## ACTIVITY
The entire listing below is to be reproduced exactly.

:: THE DATA

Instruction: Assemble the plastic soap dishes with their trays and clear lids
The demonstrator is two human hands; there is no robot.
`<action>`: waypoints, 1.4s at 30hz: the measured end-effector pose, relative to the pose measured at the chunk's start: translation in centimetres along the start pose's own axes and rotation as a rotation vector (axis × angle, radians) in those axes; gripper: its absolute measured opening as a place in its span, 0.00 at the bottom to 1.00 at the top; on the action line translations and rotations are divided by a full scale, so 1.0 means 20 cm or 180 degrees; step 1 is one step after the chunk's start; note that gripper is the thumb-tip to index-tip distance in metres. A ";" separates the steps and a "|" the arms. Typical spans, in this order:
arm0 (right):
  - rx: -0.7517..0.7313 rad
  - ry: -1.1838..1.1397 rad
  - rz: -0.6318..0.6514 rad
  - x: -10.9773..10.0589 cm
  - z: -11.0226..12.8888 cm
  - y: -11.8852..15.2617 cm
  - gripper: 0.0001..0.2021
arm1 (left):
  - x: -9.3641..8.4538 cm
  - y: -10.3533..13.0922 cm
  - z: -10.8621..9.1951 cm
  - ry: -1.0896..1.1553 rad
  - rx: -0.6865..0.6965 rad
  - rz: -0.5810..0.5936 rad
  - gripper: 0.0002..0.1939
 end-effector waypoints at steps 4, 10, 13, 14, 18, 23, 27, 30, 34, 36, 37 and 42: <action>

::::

## WRITTEN SOLUTION
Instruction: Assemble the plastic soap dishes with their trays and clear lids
The demonstrator is two human hands; there is no robot.
`<action>`: waypoints, 1.4s at 30hz: the measured end-effector pose, relative to the pose measured at the chunk's start: translation in centimetres along the start pose's own axes and rotation as a rotation vector (axis × angle, radians) in those axes; gripper: its absolute measured opening as a place in its span, 0.00 at the bottom to 1.00 at the top; on the action line translations and rotations are divided by a full scale, so 1.0 means 20 cm or 180 degrees; step 1 is one step after the chunk's start; note that gripper is the thumb-tip to index-tip distance in metres. A ";" separates the steps and a "|" the arms. Typical spans, in this order:
arm0 (right):
  - rx: -0.7517..0.7313 rad
  - ry: -1.1838..1.1397 rad
  - rz: -0.6318..0.6514 rad
  - x: -10.9773..10.0589 cm
  - z: -11.0226..12.8888 cm
  - y: -11.8852..15.2617 cm
  - gripper: 0.0001..0.2021
arm1 (left):
  - x: -9.3641..8.4538 cm
  - y: -10.3533..13.0922 cm
  - z: -10.8621..9.1951 cm
  - ry: -1.0896..1.1553 rad
  - rx: -0.6865..0.6965 rad
  - rz: -0.5810..0.5936 rad
  - gripper: 0.0002..0.1939
 end-effector waypoints at steps 4, 10, 13, 14, 18, 23, 27, 30, 34, 36, 37 and 42: <action>

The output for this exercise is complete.